Santa Pace – Matteo Toni

cover cd

Paradossale, per una serie di motivi, la scelta di “Santa Pace”, per il titolo di questo disco d’esordio di Matteo Toni. Primo, fra tutti, il mood dell’album che a tutto porta meno che al pensiero della pace, quanto piuttosto dell’esatto contrario. Non aiuta neanche l’inquietante copertina di una vecchia seduta su una poltrona nel buio e tutte quelle palline da tennis sul pavimento ad evocare chissà cosa, ma che di certo risulta poco rasserenante.

Musicalmente, stiamo nel campo di un rock sperimentale e variopinto che, già al primo ascolto, collocherei nell’area Subsonica, vista anche una certa somiglianza del timbro vocale di Toni con quello di Samuel Romano. Quanto ai testi mi limito a definirli semplicemente ermetici, lasciando volentieri all’ascoltatore ogni sforzo per superarne il velo semantico e tentare di trovarne il recondito significato.

Venendo a una panoramica sulle canzoni, le due d’apertura (la prima delle quali dal titolo quantomeno stravagante “Bruce Lee Vs. Kareem Abdul Jabbar”) sono un bel pugno allo stomaco, un po’angosciante, di chitarre dark, a volte distorte e di continui stop and go.

Cambia un po’ registro la title track che si evidenzia per una accoppiata chitarra acustica/ slide guitar che rende il tutto un po’ piacevolmente americano pur avendo in realtà un ritmo tendente al raggae, mentre la composizione mi ricorda vagamente alcuni pezzi di Carmen Consoli. Lo stesso sound viene riproposto nella seguente “I provinciali di nuoto”, il cui ritornello resta una delle cose più melodiche e quindi, visti i miei personalissimi gusti, delle più belle di tutto il disco.

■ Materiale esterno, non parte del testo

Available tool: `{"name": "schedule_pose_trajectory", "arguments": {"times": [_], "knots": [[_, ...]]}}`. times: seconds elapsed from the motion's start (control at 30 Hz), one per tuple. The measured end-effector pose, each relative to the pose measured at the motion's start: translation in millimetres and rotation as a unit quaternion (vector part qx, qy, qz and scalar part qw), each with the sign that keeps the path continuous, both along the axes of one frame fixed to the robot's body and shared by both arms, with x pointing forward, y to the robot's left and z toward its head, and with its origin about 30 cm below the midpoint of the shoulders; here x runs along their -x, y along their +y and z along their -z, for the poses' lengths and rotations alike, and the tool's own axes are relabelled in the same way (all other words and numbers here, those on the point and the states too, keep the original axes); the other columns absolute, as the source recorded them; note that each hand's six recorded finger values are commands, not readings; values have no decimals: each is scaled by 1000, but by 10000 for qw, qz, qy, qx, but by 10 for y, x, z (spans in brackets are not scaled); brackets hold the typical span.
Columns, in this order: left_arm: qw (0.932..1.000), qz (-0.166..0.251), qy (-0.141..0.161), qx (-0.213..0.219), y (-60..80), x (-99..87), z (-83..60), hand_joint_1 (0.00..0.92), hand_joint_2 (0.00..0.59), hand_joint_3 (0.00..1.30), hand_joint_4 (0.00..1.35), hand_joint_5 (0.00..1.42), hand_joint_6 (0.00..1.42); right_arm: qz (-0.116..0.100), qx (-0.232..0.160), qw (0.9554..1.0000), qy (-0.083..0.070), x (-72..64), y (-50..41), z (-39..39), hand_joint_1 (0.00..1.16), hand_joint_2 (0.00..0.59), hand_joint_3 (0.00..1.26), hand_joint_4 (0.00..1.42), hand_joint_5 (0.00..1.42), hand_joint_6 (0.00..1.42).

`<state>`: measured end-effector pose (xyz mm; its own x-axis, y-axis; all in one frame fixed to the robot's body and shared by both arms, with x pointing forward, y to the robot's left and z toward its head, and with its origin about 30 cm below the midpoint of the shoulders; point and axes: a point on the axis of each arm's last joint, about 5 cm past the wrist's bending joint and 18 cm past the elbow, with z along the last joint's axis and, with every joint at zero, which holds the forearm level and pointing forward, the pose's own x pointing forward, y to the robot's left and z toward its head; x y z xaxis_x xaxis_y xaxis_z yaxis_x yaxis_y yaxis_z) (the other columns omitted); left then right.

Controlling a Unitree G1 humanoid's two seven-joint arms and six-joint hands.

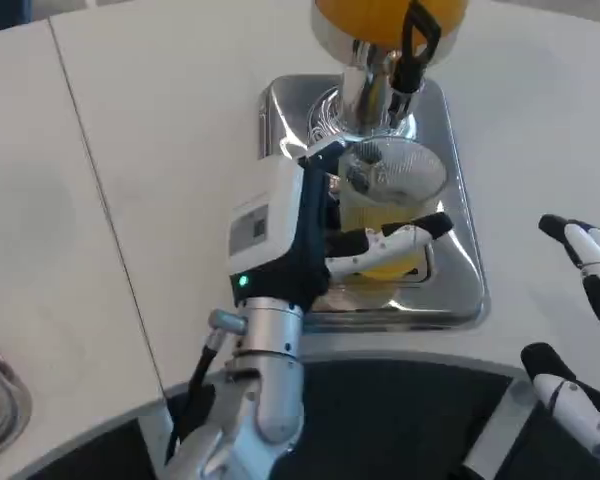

Gusto un po’ estivo, con richiamo perfino ai caraibi, in “Alle quattro del pomeriggio” che viaggia a braccetto con la tanto dolce quanto sghemba ballata di “Alle quattro del mattino” (deve aver ascoltato anche le follie oniriche di Moltheni il nostro Matteo), dilatata da diverse chitarre elettriche (prevalenti) mischiate ancora una volta con le acustiche che in questo episodio fanno più da sfondo. “Fidati” infine è un monologo dalla spirale introspettiva quasi country blues, anche se parlare di generi ben distinti con Toni sembra un azzardo bello e buono e forse la parola Crossover renderebbe meglio l’idea.

Nel complesso “Senza pace” è un disco per chi ama addentrarsi in meno esplorati sentieri acustici, certamente mai banali, ma quasi mai facili da percorrere. Per converso, consiglierei ai fan accaniti di Eros Ramazzotti, o altri idoli da classifica, di starne debitamente alla larga.